» Data for processing:
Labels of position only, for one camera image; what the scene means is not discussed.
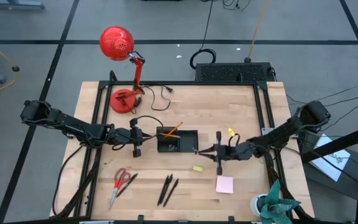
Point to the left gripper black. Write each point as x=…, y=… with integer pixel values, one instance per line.
x=136, y=137

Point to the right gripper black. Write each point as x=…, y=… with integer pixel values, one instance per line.
x=227, y=152

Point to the small binder clip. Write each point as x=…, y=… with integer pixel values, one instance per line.
x=172, y=147
x=194, y=150

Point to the small yellow eraser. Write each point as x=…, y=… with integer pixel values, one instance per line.
x=198, y=168

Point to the pink sticky note pad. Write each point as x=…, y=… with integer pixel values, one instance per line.
x=224, y=184

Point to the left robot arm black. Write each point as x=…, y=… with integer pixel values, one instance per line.
x=73, y=126

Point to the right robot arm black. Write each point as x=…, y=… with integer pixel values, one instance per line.
x=278, y=133

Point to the black mesh desk organizer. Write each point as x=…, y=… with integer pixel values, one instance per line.
x=188, y=141

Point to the green plant in white pot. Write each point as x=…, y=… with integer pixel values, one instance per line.
x=273, y=205

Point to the black computer tower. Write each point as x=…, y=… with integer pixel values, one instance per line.
x=233, y=72

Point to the red desk lamp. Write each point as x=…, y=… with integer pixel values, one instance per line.
x=117, y=43

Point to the white printed board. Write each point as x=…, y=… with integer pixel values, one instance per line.
x=331, y=158

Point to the black aluminium table frame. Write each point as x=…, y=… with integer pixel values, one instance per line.
x=179, y=83

» Task objective: An exact reproduction of every record above is required, with no pictures included.

» Answer section:
Labels of position only, for one camera image; what the scene means is not discussed.
Point to the left gripper black. Write each point as x=…, y=… with integer pixel values, one instance per line.
x=136, y=137

Point to the right gripper black. Write each point as x=…, y=… with integer pixel values, one instance per line.
x=227, y=152

Point to the small binder clip. Write each point as x=…, y=… with integer pixel values, one instance per line.
x=172, y=147
x=194, y=150

Point to the small yellow eraser. Write each point as x=…, y=… with integer pixel values, one instance per line.
x=198, y=168

Point to the pink sticky note pad. Write each point as x=…, y=… with integer pixel values, one instance per line.
x=224, y=184

Point to the left robot arm black. Write each point as x=…, y=… with integer pixel values, one instance per line.
x=73, y=126

Point to the right robot arm black. Write each point as x=…, y=… with integer pixel values, one instance per line.
x=278, y=133

Point to the black mesh desk organizer. Write each point as x=…, y=… with integer pixel values, one instance per line.
x=188, y=141

Point to the green plant in white pot. Write each point as x=…, y=… with integer pixel values, one instance per line.
x=273, y=205

Point to the black computer tower. Write each point as x=…, y=… with integer pixel values, one instance per line.
x=233, y=72

Point to the red desk lamp. Write each point as x=…, y=… with integer pixel values, one instance per line.
x=117, y=43

Point to the white printed board. Write each point as x=…, y=… with integer pixel values, one instance per line.
x=331, y=158

Point to the black aluminium table frame. Write each point as x=…, y=… with integer pixel values, one instance per line.
x=179, y=83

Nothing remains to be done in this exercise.